Compiling Java 9 (take 2)

Stephan Herrmann stephan.herrmann at
Wed Jan 4 20:44:13 UTC 2017

I have started to dig through the JLS changes (2016-12-16) to figure out requirements for a Java 9 compiler without consulting 
javac, but I'm having some difficulties understanding the interplay of scope, visibility, importing, accessibility and observability 
at this level.

For instance, this already starts when re-reading unchanged parts from 6.3 and 6.4.1:
     The scope of a declaration is the region of the program within which the entity declared by the declaration can be referred to 
using a simple name, provided it is visible (§6.4.1).
     A declaration d is said to be visible at point p in a program if the scope of d includes p, and d is not shadowed by any other 
declaration at p.
=> For a declaration to be in scope it must be visible, and for being visible it must be in scope. This is beyond me.

Is it correct (and intended) that "visibility of a declaration" (6.3) is a different concept than "visibility of a compilation unit" 
(7.3)? (Are we so entangled with overloading that we need to overload the terms in our spec, too? :) ).
I'm also surprised that some requirements are indeed specified with regard to compilation units. Modules export packages, and types 
are declared in packages. Isn't it possible to define requirements due to JPMS solely in those terms (modules, packages, types), and 
avoid to mention compilation units in these rules? What do compilation units add conceptually to JPMS (besides adding complexity)?

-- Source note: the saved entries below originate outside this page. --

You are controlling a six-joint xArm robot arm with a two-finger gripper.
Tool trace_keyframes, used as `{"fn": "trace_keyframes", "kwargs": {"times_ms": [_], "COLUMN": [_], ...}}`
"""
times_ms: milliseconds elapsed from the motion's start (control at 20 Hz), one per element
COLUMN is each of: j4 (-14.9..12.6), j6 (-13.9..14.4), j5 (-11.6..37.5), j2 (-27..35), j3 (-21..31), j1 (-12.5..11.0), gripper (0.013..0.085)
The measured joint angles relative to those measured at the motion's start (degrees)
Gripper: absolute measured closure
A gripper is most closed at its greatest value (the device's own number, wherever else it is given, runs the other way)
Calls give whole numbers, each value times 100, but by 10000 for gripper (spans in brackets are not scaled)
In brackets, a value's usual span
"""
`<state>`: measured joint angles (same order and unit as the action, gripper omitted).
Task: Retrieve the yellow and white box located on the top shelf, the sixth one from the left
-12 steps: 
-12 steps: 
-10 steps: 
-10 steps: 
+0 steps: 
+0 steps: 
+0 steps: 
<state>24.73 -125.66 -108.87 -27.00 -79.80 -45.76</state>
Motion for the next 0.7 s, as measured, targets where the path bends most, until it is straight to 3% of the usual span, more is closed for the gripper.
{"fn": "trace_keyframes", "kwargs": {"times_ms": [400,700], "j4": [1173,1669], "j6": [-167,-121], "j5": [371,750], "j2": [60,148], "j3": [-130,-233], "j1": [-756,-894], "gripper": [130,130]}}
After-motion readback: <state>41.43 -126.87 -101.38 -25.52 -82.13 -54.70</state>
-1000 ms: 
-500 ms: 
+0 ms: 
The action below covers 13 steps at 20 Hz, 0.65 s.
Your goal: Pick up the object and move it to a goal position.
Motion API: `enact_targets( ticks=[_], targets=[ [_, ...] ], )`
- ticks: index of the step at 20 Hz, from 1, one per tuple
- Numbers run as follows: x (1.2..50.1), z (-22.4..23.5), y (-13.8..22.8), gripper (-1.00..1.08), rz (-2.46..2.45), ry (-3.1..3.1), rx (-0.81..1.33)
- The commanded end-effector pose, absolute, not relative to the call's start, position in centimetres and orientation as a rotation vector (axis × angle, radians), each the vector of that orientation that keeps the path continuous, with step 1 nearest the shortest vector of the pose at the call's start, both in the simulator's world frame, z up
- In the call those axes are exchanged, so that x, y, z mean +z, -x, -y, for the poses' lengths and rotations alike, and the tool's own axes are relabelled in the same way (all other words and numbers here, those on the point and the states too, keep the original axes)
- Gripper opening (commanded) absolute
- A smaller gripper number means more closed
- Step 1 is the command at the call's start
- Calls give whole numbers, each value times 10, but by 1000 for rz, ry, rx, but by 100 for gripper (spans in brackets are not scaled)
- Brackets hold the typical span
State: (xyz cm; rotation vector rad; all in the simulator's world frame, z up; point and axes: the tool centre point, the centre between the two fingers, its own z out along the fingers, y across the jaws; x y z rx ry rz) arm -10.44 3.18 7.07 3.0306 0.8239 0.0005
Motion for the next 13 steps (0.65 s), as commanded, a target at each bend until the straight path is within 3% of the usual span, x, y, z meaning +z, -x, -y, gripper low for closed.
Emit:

As I already mentioned overloading, here's my example of the day:

//--- Base/
module Base {
	exports base;
//--- Base/other/
package other;

/** I'm not exported */
public class Other {
	public void test() {
//--- Base/base/
package base;

import other.Other;

/** I'm exported */
public class Base {
	public void test(Object other) {
	public void test(Other other) {

//--- Test/
module Test {
	requires Base;
//--- Test/other/
package other;

public class Other {
//--- Test/test/
package test;

import base.Base;
import other.Other;

public class Test {
	void test(Base b, Other other, Object o) {
		b.test(o); // OK
		b.test(other); // ??
	public static void main(String[] args) {
		new Test().test(new Base(), new Other(), new Object());

Firstly, I'm surprised that javac (ea-149) compiles this fine but trying to run the program under JPMS crashes with
Error occurred during initialization of VM
java.lang.reflect.LayerInstantiationException: Package other in both module Base and module Test
         at at 9-ea/
         at java.lang.reflect.Layer.checkBootModulesForDuplicatePkgs(java.base at 9-ea/
         at java.lang.reflect.Layer.defineModules(java.base at 9-ea/
         at java.lang.reflect.Layer.defineModules(java.base at 9-ea/
         at jdk.internal.module.ModuleBootstrap.boot(java.base at 9-ea/
         at java.lang.System.initPhase2(java.base at 9-ea/

Is that because the compiler knows nothing about layers?
Is there any tool that statically checks whether a given modular program can possibly run in the default Layer implementation?

Secondly, I'm confused how overload resolution for b.test(..) should happen.
We have two candidates, where one parameter type is accessible (Object) and the other is not (other.Other).
In all of JLS chapter 15 (2016-12-16) I cannot find anything that would allow the compiler to consider accessibility of parameter 
types during overload resolution.

Hence, I see two possible answers by a compiler:
(1) resolve b.test(other) to test(Other) because both types other.Other appear to be the same type, and hence test(Other) is 
applicable and more specific than test(Object).
(2) reject the program because of a name clash on other.Other.

Javac (ea-149) does neither, but resolves b.test(other) to test(Object).
Apparently, javac "knows" that Base/other.Other and Test/other.Other are distinct types. Given that types are identified by 
qualified names that do not contain the module name, this distinction doesn't seem to be possible per JLS.
Or javac marks the method test(Other) as inaccessible, but JLS determines accessibility of a method only using the method's modifiers.

So, what JLS rules lead javac to selecting test(Object)?